▶ **What is being asked**: Starting with the first line below, reproduce each line exactly until you have included the one bearing "Trace the outline of every instance of the **black".

── Data records

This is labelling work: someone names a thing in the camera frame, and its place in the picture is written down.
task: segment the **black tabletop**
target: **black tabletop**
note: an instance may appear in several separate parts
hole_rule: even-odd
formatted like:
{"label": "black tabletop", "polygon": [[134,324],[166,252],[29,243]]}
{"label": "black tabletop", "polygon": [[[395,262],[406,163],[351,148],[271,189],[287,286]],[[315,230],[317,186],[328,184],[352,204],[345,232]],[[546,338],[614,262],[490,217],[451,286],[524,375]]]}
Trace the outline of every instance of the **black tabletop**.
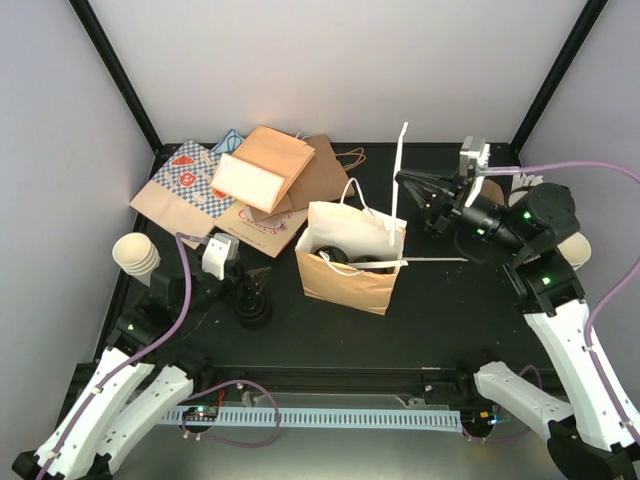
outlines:
{"label": "black tabletop", "polygon": [[[459,145],[408,144],[403,167],[453,170],[458,152]],[[395,146],[365,145],[365,153],[368,160],[349,175],[359,180],[370,207],[390,213]],[[491,165],[513,161],[506,146],[492,147]],[[347,203],[358,206],[357,196]],[[416,205],[403,192],[398,213],[408,221],[405,256],[460,257],[449,236],[436,237],[424,230]],[[400,271],[387,314],[378,316],[304,296],[294,254],[303,229],[276,259],[240,246],[245,269],[272,267],[266,291],[274,313],[268,326],[245,330],[219,302],[206,315],[189,318],[171,348],[186,344],[209,355],[217,365],[238,367],[448,368],[461,356],[481,349],[489,349],[513,368],[529,363],[551,366],[498,265],[411,263]],[[162,262],[180,271],[173,237],[153,224],[146,233]],[[140,289],[131,282],[126,303]]]}

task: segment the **white paper cup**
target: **white paper cup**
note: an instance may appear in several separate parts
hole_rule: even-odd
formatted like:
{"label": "white paper cup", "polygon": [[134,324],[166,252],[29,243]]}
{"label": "white paper cup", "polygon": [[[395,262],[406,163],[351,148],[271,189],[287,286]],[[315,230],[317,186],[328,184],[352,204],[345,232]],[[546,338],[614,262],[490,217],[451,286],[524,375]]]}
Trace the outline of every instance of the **white paper cup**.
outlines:
{"label": "white paper cup", "polygon": [[574,233],[558,245],[558,250],[574,270],[578,270],[591,258],[591,244],[580,232]]}
{"label": "white paper cup", "polygon": [[160,265],[158,249],[143,233],[125,235],[113,246],[111,254],[125,273],[146,286],[151,282],[151,272]]}

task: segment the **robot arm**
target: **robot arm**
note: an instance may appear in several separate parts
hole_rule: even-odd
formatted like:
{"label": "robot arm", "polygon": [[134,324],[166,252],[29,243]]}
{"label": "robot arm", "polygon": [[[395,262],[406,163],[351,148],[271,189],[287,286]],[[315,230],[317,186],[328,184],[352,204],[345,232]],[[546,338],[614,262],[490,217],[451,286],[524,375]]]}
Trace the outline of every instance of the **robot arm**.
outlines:
{"label": "robot arm", "polygon": [[[396,180],[416,200],[427,227],[464,232],[494,247],[533,329],[560,378],[570,403],[521,379],[503,362],[466,372],[477,393],[503,405],[547,441],[556,465],[568,478],[615,478],[633,472],[640,449],[621,421],[598,376],[584,341],[589,309],[584,290],[557,245],[579,229],[566,187],[543,183],[511,207],[479,196],[488,164],[484,139],[467,137],[454,173],[400,171]],[[625,412],[631,404],[595,333],[597,352]]]}
{"label": "robot arm", "polygon": [[[254,329],[269,320],[270,309],[261,291],[268,272],[245,273],[237,262],[237,242],[221,234],[209,240],[202,257],[202,272],[195,272],[198,275],[191,278],[191,310],[226,299],[239,322]],[[27,480],[111,478],[158,420],[193,393],[194,384],[210,386],[210,362],[190,351],[181,351],[127,406],[127,400],[154,368],[152,353],[141,359],[144,363],[124,367],[103,388],[96,387],[108,373],[146,350],[170,329],[184,302],[184,294],[179,293],[186,291],[184,284],[184,276],[176,276],[162,265],[151,273],[149,295],[118,318],[96,372],[63,422],[38,450],[18,455],[13,464],[18,475]],[[80,409],[84,411],[77,423],[67,431]]]}

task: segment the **stacked paper cups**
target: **stacked paper cups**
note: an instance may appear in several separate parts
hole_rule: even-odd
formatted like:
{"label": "stacked paper cups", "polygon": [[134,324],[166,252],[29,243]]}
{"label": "stacked paper cups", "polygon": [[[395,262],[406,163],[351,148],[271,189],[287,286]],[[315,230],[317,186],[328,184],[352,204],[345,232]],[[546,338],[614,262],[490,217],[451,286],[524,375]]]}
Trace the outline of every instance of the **stacked paper cups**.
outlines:
{"label": "stacked paper cups", "polygon": [[125,235],[116,242],[111,253],[125,273],[147,287],[151,282],[151,272],[160,265],[158,249],[143,233]]}

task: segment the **gray wall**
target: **gray wall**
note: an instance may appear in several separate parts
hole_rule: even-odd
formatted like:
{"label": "gray wall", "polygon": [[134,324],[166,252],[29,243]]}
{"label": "gray wall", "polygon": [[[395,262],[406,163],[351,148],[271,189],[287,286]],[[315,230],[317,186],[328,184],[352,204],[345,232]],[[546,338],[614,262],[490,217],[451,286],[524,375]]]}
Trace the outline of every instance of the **gray wall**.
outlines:
{"label": "gray wall", "polygon": [[[609,2],[522,154],[526,165],[568,160],[615,162],[640,171],[640,2]],[[638,185],[615,172],[549,173],[573,190],[593,256],[581,270],[590,305],[638,258]],[[640,404],[638,280],[606,307],[597,324],[623,385]]]}
{"label": "gray wall", "polygon": [[585,0],[93,0],[165,141],[509,141]]}
{"label": "gray wall", "polygon": [[69,2],[0,7],[0,478],[50,434],[152,154]]}

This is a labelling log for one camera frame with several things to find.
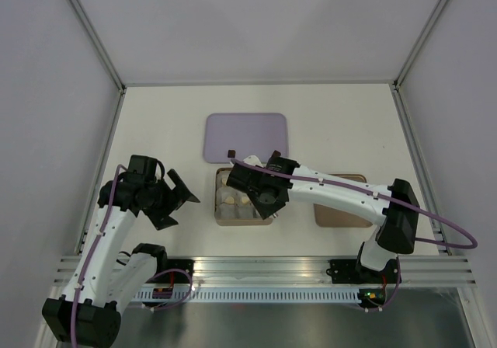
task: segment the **brown container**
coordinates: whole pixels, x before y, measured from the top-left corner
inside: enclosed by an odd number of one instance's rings
[[[365,183],[366,177],[363,175],[334,175],[343,179],[350,179],[359,183]],[[372,224],[368,220],[349,214],[347,212],[338,211],[334,208],[314,205],[314,216],[316,224],[322,228],[369,228]]]
[[[215,179],[215,190],[214,190],[214,216],[217,211],[217,200],[216,200],[216,192],[222,186],[222,183],[219,183],[219,179],[217,175],[224,171],[231,171],[231,168],[219,168],[216,171],[216,179]],[[234,219],[220,219],[216,217],[216,222],[220,226],[252,226],[252,225],[269,225],[273,222],[272,218],[267,218],[263,220],[260,217],[254,218],[234,218]]]

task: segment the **white wall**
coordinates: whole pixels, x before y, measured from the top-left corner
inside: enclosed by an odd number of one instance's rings
[[[453,0],[403,87],[443,213],[480,243],[467,255],[495,327],[496,10],[497,0]]]
[[[437,0],[82,0],[126,84],[394,79]]]
[[[116,94],[65,0],[0,0],[0,346],[33,346]]]

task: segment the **white table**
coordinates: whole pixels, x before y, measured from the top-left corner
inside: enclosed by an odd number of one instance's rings
[[[214,220],[214,174],[226,165],[203,160],[211,113],[278,112],[287,117],[290,158],[323,172],[360,173],[371,183],[411,182],[421,193],[388,85],[226,85],[129,88],[103,182],[132,154],[174,168],[201,200],[172,216],[179,225],[156,231],[140,214],[123,245],[164,245],[173,256],[356,255],[373,228],[320,228],[310,204],[290,203],[268,226],[221,227]],[[429,221],[418,236],[433,238]],[[437,255],[417,243],[417,255]]]

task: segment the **tan tray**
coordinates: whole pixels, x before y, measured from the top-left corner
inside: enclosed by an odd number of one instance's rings
[[[217,210],[216,204],[216,191],[220,188],[217,185],[217,175],[223,171],[231,171],[231,168],[219,168],[216,171],[216,178],[214,183],[214,212]],[[216,218],[216,222],[220,226],[253,226],[253,225],[269,225],[273,222],[272,218],[267,218],[263,220],[262,218],[235,218],[232,220],[222,220],[220,218]]]
[[[334,175],[343,179],[350,179],[359,183],[365,183],[366,177],[357,174]],[[368,220],[338,211],[334,208],[325,207],[320,204],[314,205],[314,216],[316,224],[322,228],[369,228],[372,224]]]

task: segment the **purple tray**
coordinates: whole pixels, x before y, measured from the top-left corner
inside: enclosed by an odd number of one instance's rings
[[[203,158],[208,163],[229,163],[228,150],[236,158],[257,155],[266,163],[277,150],[288,157],[287,118],[281,113],[213,113],[207,118]]]

────

▶ **Written solution**:
This is labelling work: someone names a thing in the camera frame, and its place in the picture is written down.
task: segment the **black tabletop**
target: **black tabletop**
note: an instance may appear in several separate parts
hole_rule: even-odd
formatted like:
{"label": "black tabletop", "polygon": [[134,324],[166,252],[29,243]]}
{"label": "black tabletop", "polygon": [[[395,262],[406,163],[351,148],[271,189],[287,286]],[[315,230],[317,186],[328,184],[352,204],[345,232]],[[546,338],[614,262],[490,217],[451,286],[524,375]]]}
Trace the outline of every instance of the **black tabletop**.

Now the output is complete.